Sometimes, we feel like years pass in a blink of an eye, or some memories from ten years ago seem very real to us that it makes it hard to believe that such a long period of time has actually passed. Other times, a minute can last forever while we are waiting for a light to turn green. In fact, Humans are likely to rely on their memory rather than their knowledge to recall the events occurring within their lifetime. However, one must consider that the memory distorts the perception of time, and affects the sense of when an event has actually taken place. 

 There is a theory, known as the “proportional theory”, which suggests that our perception of time is proportional to the length of our lifespan. This hypothesis states that as we age, our sense of present starts to feel relatively short in comparison to our entire lifespan. 

It is also determined that how long a duration feels depends on how many events in it can be recalled. Therefore, when only a few special events happen in our personal life during a year, that year will relatively seem shorter to us compared to a year full of important events.

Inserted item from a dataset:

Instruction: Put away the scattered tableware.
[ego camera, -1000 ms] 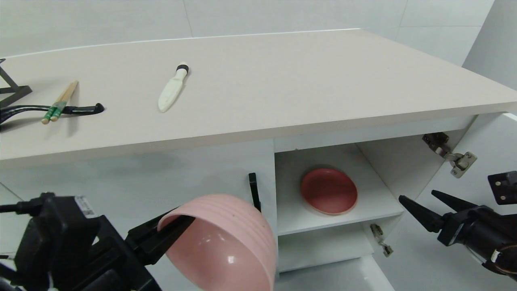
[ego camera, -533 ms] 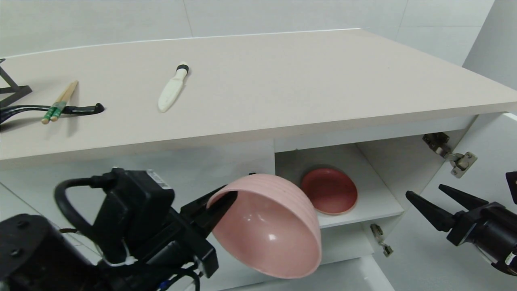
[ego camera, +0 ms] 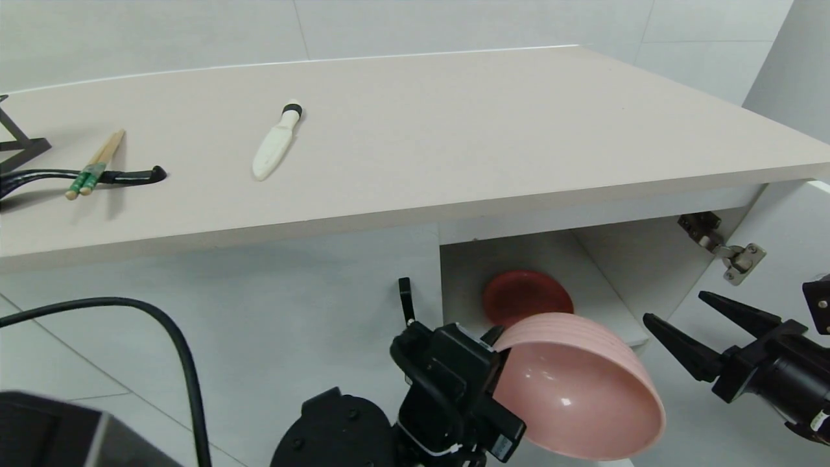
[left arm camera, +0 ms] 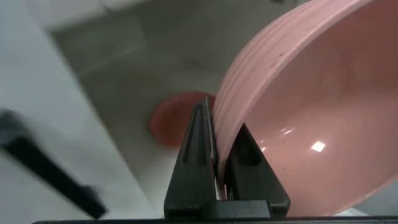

The Idea of Timeless Reality

According to the operational meaning, time is simply what a clock displays. Nevertheless, the scientific definition of time completely differs from what we have in mind. Physicist Victor J. Stenger, in the book “Timeless reality”, declares that, based on established principles of simplicity and symmetry, reality is literally timeless at its deepest level. Furthermore, he explains that time is actually reversible. In opposition to our basic sense of time, the fundamental reality of the phenomena occurring around us might be with no beginning, no end and no arrow of time. 

In fact, the one-direction flow of time is not found in any of the laws of physics . All the basic physical phenomena are entirely or mostly time-symmetric and can occur in either direction of time. Therefore, if you watch a video of a physical process, you would not be able to tell if it is being played forwards or backwards, as both would be equally feasible. Specifically, when it comes to quantum phenomena and events on an atomic and subatomic level, no trace of time direction can be found.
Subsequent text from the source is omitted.